And step 24, embedding the Page number into Page-Embedding.
Page-Embedding of Page number P, in order to avoid Page number sparsity and Page number coverage, invents a Page number coding method:
firstly, initializing an embedding dictionary from 0 to 9; second, the page number is 4-bit, for example, 0001 at page 1 and 0012 at page 12 (if it exceeds 9999, truncation is performed, and generally, 9999 is not exceeded).
Referring to fig. 3, fig. 3 is a schematic page encoding diagram of a resume document information extraction method according to an embodiment of the present application.
As can be seen, a one-dimensional Convolutional CNN (Convolutional neural network) with a width of 2 is used for the Page code sequence and is averaged and pooled, and finally, the Page-Embedding of the Page is obtained.
In fig. 3, the CNN includes a one-dimensional convolution conv1d and an average pooling layer average-pool1d, 0-v-9-v-vector is a representation of Page numbers 0 to 9, and Page-Embedding of the Page numbers is obtained through the CNN.
Step 25, fusion Embedding Fusion-Embedding
After Segment-Embedding, spatial-Embedding, visual-Embedding and Page-Embedding are obtained, the Segment-Embedding, spatial-Embedding, visual-Embedding and Page-Embedding are fused with Word-Embedding and Position-Embedding.
Referring to fig. 4, fig. 4 is a schematic diagram illustrating feature fusion of a resume document information extraction method according to an embodiment of the present application.
In fig. 4, the text feature sequence length is 512, the image feature sequence length is 49, and the page feature sequence length is 1.
As in fig. 4, segment segmentation feature: the segments of the text are all 0, the segments of the image are all 1, and the segments of the page number are 2;
in the Token text/image/page number characteristics, the text corresponds to word-embedding, the image corresponds to visual-embedding, and the page number corresponds to page-embedding;
in the Position feature, text is from 0 to 511, images are from 512 to 560, and the page number is 561;
in the Layout feature of Layout, the text corresponds to the spatial-embedding of the text box, spatial-embedding where the image corresponds to (0, 0), the page number corresponds to the spatial-embedding of (0, 0).
As can be seen, the process of processing the data may include:
firstly, embedding text, images and page numbers on Segment segmentation characteristics, token text/images, page number characteristics, position characteristics and Layout characteristics of Layout respectively concat;
and in the second step, directly adding the four Embedding to obtain Fusion-Embedding.

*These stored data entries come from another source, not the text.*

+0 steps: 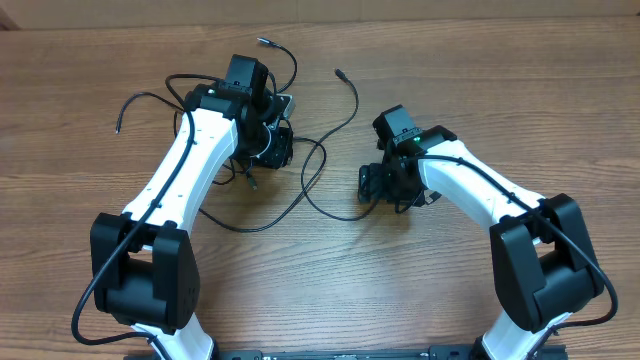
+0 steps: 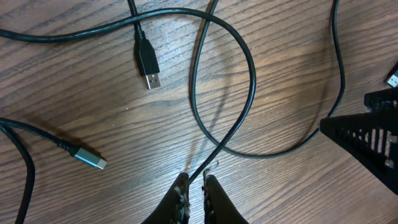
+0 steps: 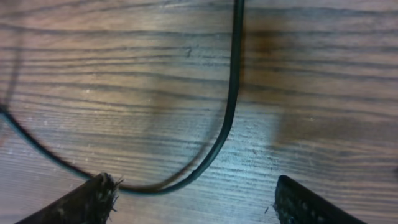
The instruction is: Untangle cables
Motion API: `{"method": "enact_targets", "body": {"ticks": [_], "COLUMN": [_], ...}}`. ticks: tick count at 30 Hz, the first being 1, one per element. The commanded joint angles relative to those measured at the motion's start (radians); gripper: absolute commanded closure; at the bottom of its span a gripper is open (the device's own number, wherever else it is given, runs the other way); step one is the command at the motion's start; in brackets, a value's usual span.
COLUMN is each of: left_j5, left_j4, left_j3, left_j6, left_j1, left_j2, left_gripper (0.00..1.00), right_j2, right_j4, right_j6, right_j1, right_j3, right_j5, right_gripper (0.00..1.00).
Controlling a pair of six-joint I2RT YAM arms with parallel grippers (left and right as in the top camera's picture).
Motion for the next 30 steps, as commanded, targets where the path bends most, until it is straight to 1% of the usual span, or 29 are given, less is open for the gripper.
{"method": "enact_targets", "body": {"ticks": [1,7,9,12,13,21,23,24,25,26,28,29,30], "left_j5": [-0.006,-0.005,-0.005,-0.003,-0.003,-0.003,-0.003,-0.003,-0.003,-0.003,-0.003,-0.003,-0.003], "left_j4": [-0.003,-0.010,-0.010,-0.011,-0.012,-0.014,-0.014,-0.014,-0.014,-0.014,-0.014,-0.015,-0.017], "left_j3": [0.004,0.004,0.004,0.004,0.004,0.004,0.004,0.004,0.004,0.004,0.004,0.004,0.004], "left_j6": [-0.006,-0.007,-0.007,-0.007,-0.007,-0.026,-0.026,-0.026,-0.026,-0.026,-0.026,-0.026,-0.026], "left_j1": [-0.010,-0.014,-0.014,-0.014,-0.014,-0.016,-0.016,-0.015,-0.016,-0.016,-0.016,-0.016,-0.016], "left_j2": [-0.008,-0.008,-0.008,-0.008,-0.008,-0.008,-0.008,-0.008,-0.008,-0.008,-0.008,-0.008,-0.008], "left_gripper": [0.90,0.90,0.90,0.90,0.90,0.90,0.90,0.90,0.90,0.90,0.90,0.90,0.90], "right_j2": [0.000,0.000,0.000,0.000,0.000,0.000,0.000,0.000,0.000,0.000,0.000,0.000,0.000], "right_j4": [0.024,0.038,0.039,0.039,0.044,0.113,0.117,0.120,0.123,0.124,0.129,0.132,0.133], "right_j6": [0.045,0.045,0.045,0.045,0.045,0.043,0.043,0.044,0.043,0.044,0.043,0.039,0.036], "right_j1": [0.000,0.000,0.000,0.000,0.000,0.000,0.000,0.000,0.000,0.000,0.000,0.000,0.000], "right_j3": [-0.028,-0.051,-0.054,-0.059,-0.066,-0.133,-0.133,-0.133,-0.133,-0.133,-0.133,-0.133,-0.133], "right_j5": [0.056,0.056,0.056,0.057,0.057,0.058,0.065,0.071,0.074,0.080,0.084,0.084,0.089], "right_gripper": [0.25,0.36,0.37,0.46,0.48,0.48,0.50,0.54,0.60,0.74,0.91,0.96,0.96]}}
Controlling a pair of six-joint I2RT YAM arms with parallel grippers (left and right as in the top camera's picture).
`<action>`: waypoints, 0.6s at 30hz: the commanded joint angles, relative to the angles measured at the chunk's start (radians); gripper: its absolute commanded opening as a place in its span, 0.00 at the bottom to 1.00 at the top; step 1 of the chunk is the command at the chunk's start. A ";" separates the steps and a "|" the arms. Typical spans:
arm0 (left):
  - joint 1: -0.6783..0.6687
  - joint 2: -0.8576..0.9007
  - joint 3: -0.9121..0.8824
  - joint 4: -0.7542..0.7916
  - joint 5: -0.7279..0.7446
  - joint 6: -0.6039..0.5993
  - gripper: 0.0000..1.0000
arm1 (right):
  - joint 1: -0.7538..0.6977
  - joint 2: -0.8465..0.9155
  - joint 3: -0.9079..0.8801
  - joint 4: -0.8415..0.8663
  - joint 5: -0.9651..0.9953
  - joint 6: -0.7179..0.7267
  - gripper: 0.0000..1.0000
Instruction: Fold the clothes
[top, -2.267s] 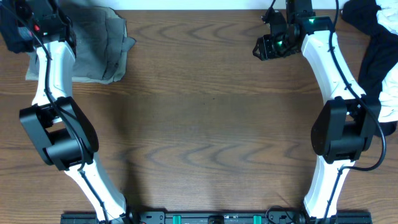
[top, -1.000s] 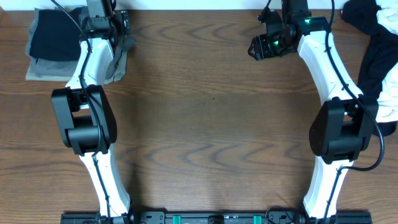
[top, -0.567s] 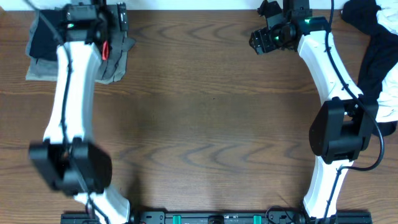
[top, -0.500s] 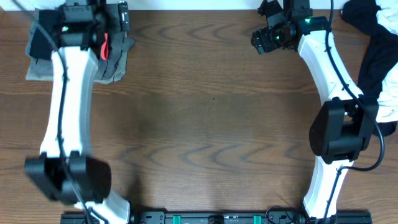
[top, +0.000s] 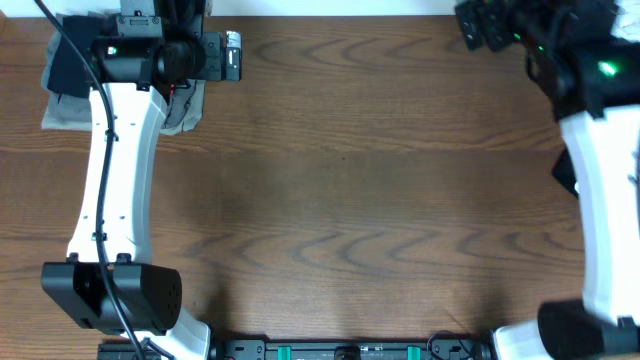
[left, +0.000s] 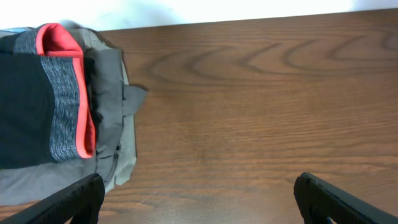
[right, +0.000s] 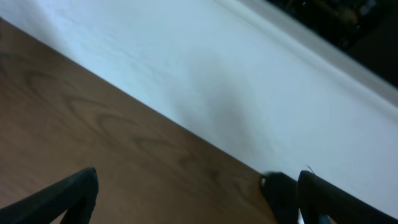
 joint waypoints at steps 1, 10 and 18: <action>0.000 0.005 0.001 -0.003 0.015 -0.012 0.98 | -0.003 -0.032 -0.002 -0.072 0.027 -0.014 0.99; 0.000 0.005 0.001 -0.003 0.015 -0.012 0.98 | -0.003 -0.061 -0.002 -0.243 0.027 -0.014 0.99; 0.000 0.005 0.001 -0.003 0.015 -0.012 0.98 | -0.003 -0.061 -0.002 -0.350 0.027 -0.014 0.99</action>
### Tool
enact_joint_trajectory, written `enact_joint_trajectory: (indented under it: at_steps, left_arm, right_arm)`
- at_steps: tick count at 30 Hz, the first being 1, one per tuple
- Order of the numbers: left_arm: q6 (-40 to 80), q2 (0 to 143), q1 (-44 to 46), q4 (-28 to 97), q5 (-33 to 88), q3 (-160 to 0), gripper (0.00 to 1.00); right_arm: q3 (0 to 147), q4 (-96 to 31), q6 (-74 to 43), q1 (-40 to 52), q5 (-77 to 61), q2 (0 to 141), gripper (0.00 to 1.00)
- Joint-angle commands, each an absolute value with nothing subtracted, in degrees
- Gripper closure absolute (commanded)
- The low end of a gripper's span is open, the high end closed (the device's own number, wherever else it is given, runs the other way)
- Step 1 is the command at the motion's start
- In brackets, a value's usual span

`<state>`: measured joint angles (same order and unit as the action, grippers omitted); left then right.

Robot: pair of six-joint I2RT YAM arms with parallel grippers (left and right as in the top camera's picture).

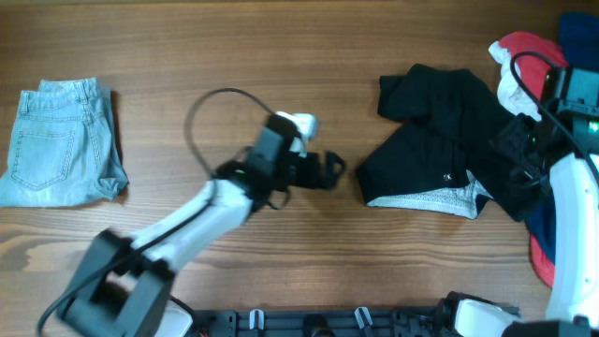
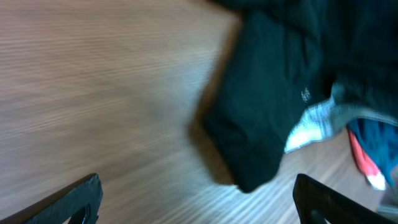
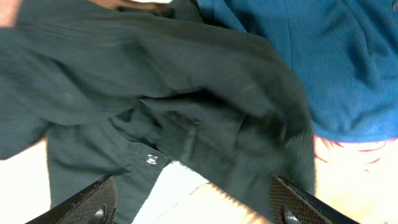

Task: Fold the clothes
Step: 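Grasp the black garment's edge with the left gripper and pull it left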

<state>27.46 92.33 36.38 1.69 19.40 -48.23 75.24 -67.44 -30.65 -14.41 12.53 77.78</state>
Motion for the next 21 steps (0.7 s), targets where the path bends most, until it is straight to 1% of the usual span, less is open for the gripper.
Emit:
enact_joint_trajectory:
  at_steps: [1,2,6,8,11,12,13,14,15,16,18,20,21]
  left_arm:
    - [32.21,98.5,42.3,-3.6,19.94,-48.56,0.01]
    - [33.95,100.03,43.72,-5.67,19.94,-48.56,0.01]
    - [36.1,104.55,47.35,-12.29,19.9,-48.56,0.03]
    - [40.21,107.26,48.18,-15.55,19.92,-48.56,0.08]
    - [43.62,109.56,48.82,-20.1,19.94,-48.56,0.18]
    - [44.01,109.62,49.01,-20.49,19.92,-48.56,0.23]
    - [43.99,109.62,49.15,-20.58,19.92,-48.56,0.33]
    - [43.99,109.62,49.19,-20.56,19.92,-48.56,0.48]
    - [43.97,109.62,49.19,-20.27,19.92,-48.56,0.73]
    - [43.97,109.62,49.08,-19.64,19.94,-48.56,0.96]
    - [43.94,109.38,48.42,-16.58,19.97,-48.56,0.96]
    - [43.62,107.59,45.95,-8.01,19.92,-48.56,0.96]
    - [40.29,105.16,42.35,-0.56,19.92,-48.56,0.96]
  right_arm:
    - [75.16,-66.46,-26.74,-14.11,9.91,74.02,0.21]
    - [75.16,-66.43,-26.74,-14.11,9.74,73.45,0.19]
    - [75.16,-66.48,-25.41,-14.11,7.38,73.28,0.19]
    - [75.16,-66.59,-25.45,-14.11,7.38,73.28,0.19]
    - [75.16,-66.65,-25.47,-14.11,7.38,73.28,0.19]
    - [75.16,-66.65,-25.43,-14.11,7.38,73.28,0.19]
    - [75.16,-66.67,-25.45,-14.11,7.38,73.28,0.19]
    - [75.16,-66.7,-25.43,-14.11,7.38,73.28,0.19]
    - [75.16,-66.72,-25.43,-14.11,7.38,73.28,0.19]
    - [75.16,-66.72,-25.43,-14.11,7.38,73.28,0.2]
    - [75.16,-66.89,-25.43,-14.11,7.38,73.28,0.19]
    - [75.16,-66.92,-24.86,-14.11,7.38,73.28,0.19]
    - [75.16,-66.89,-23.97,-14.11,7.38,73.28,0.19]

Wherein the text is composed of a plurality of text boxes.
And step 30, constructing a model.
The document information extraction model is constructed on the basis of a transform model Encoder end and comprises 12 transform units, an Embedding layer vector is 768 dimensions and about 500 ten thousand parameters, and the Embedding layer is constructed by four characteristics of texts, layouts, images and page numbers.
And step 40, calculating a multitask loss function.
The document information extraction model of the embodiment has 3 training tasks: regional multi-label classification, entity extraction and relationship classification.
The area multi-label classification refers to determining which area the group of text boxes belongs to, for example, the area belongs to the area < basic information >, < intention to ask > and at this time, the first character T-0 is subjected to multi-label classification and belongs to a label classification task.
The entity extraction refers to judging the entity type, such as a < name > entity, of the character level of a text sequence, and belongs to a sequence labeling task;
the relation classification refers to whether a relation exists between every two text boxes in a text sequence and belongs to a binary classification task.
Step 41, the loss function of the regional multi-label classification is:
Figure BDA0003746858720000121
P tag +P′ tag =1。
wherein, I is an indicator function (indicator function), and tag is a region tag set S area A label of P tag Probability of T-0 character being predicted as tag, P' tag The probability of not being a tag is predicted for the T-0 character.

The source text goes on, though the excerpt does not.